Locomotor Skills Training


•Bracing the Core
•Bracing vs. Hollowing

Musculoskeletal System

Primary purpose is to produce movement at the joints

A. Components of the Musculoskeletal System:

Muscular System: This includes all types of muscles in the body. Skeletal muscles, in
particular, act on the body’s joints to produce movements. Tendons connect muscles to
bones.

Skeletal System: The main component is bone. Bones articulate with each other, forming
joints that provide both stability and mobility

B. Functions of the Musculoskeletal System:

Muscles:

Movement Production: Muscles allow us to move our limbs, body, and even facial
expressions.
Joint Stabilization: Muscles help stabilize joints during movement.
Maintaining Posture: Muscles work continuously to maintain our body’s upright position.
Body Heat Production: Muscle contractions generate heat.

Bones:

Mechanical Basis for Movements: Bones serve as levers for muscle action.
Framework for the Body: Bones provide structure and shape.
Vital Organs Protection: Bones protect organs like the brain, heart, and lungs.
Blood Cell Production: Bone marrow produces blood cells.
Mineral Storage: Bones store minerals, especially calcium.

Core bracing involves engaging the muscles around your spine to create a rigid midsection.
Think of it as creating a muscular corset that protects your back and nervous system.

It’s especially crucial when moving heavy loads or performing explosive movements that
generate force.

Muscles Involved:

The core muscles responsible for bracing include:

•Transversus abdominis
•Internal and external obliques
•Rectus abdominis

TRY THIS....

How to Brace Your Core:

1.Stand tall with feet hip-width apart.


2.Take a deep breath in through your chest.
3.As you exhale through your stomach, engage
your abdominal muscles as if preparing to be
punched in the stomach.
4.Hold this contraction for 5-10 seconds.
5.Relax and repeat

Bracing vs. Hollowing


Abdominal Bracing:

What It Is: Abdominal bracing involves contracting all the core muscles to stabilize your spine
and pelvis. It creates a solid base of support for your body.
Purpose: Bracing is crucial during exercises and physical activities to protect your back and
reduce the risk of injury.
Imagery: Imagine someone is about to hit you in the stomach—you’d instinctively tighten your
core muscles to brace for impact.
Muscles Involved: Rectus abdominis, internal oblique, external oblique, transverse abdominis,
spinal erectors, pelvic floor, and diaphragm.

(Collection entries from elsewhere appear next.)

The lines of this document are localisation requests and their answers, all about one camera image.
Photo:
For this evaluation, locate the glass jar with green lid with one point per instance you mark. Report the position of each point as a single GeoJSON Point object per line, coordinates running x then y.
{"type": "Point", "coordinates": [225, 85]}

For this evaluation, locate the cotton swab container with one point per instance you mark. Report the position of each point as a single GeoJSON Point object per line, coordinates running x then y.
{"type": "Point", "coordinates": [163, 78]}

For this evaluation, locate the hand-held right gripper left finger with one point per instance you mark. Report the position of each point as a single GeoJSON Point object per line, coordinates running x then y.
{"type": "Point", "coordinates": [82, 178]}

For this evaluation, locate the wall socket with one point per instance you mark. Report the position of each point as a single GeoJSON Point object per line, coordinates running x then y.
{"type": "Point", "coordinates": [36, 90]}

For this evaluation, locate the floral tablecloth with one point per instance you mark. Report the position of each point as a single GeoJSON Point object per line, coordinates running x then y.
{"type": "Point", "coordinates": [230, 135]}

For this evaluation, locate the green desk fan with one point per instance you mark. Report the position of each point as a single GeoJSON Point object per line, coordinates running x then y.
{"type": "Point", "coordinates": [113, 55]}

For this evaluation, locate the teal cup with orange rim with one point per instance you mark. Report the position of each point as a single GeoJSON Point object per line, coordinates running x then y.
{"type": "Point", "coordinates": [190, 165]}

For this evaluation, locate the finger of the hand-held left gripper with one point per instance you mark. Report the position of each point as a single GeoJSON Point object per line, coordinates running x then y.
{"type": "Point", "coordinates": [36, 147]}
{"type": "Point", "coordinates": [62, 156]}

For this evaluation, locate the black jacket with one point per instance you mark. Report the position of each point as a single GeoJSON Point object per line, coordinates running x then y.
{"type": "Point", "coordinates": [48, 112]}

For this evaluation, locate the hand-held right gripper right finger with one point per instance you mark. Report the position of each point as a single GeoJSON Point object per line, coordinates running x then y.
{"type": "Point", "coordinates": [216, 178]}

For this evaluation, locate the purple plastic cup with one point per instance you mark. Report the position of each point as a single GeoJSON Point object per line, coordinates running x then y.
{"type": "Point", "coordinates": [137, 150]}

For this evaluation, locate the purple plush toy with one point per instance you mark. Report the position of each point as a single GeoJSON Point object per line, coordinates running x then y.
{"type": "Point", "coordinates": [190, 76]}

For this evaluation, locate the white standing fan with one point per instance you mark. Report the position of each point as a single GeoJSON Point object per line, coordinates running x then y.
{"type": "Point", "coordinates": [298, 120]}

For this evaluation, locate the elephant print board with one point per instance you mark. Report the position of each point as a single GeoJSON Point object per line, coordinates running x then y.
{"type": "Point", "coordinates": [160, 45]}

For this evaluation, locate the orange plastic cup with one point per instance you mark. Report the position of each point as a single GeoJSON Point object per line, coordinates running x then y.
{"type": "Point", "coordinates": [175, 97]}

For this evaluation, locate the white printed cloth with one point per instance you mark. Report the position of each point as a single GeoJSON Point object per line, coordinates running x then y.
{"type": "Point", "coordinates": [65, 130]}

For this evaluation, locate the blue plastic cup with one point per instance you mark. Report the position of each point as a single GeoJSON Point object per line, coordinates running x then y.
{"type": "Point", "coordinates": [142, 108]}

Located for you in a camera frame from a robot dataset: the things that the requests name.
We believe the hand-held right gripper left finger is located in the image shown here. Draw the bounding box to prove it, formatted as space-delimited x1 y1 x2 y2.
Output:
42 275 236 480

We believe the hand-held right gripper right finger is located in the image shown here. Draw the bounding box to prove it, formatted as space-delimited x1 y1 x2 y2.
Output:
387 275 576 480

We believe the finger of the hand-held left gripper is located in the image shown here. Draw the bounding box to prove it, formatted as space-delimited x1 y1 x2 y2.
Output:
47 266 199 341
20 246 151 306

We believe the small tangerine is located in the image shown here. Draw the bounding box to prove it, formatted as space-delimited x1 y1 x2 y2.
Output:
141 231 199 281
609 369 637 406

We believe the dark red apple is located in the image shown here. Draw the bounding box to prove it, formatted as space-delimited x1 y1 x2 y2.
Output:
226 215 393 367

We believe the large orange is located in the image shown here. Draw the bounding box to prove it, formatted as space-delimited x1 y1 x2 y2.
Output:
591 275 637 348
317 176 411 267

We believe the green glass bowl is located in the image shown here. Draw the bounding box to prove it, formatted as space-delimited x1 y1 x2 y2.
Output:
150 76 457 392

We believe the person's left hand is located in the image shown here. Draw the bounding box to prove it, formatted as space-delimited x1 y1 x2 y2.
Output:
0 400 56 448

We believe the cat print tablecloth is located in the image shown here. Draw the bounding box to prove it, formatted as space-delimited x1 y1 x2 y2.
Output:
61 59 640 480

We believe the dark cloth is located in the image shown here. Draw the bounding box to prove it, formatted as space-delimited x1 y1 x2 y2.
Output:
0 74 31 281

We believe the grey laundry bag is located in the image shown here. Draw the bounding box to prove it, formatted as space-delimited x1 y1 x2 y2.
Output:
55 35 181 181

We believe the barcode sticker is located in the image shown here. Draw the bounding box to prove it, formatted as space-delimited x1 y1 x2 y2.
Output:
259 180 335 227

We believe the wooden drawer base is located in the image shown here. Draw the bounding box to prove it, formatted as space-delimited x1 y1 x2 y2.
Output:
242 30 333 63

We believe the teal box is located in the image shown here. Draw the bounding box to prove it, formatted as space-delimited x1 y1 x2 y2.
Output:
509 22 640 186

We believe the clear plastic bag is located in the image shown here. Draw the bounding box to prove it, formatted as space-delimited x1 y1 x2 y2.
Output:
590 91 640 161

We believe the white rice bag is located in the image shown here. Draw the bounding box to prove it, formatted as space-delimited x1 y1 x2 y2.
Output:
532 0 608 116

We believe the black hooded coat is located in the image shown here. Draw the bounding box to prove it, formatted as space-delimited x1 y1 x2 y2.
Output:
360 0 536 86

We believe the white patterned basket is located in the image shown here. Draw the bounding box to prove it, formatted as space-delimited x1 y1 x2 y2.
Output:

Examples: Bird Dog, Side Bridge, Curl Up, Plank, Squat variations.

Abdominal Hollowing:
What It Is: Abdominal hollowing is the opposite of bracing. It involves pulling your belly button
toward your spine, causing your stomach to move inward.

Purpose: Often used for lighter loads or specific exercises.

Technique: Perform it on all fours—breathe in, then exhale while pulling the belly button
toward the spine. Maintain breathing throughout the contraction.

Muscles Involved: Primarily the transverse abdominis and pelvic floor.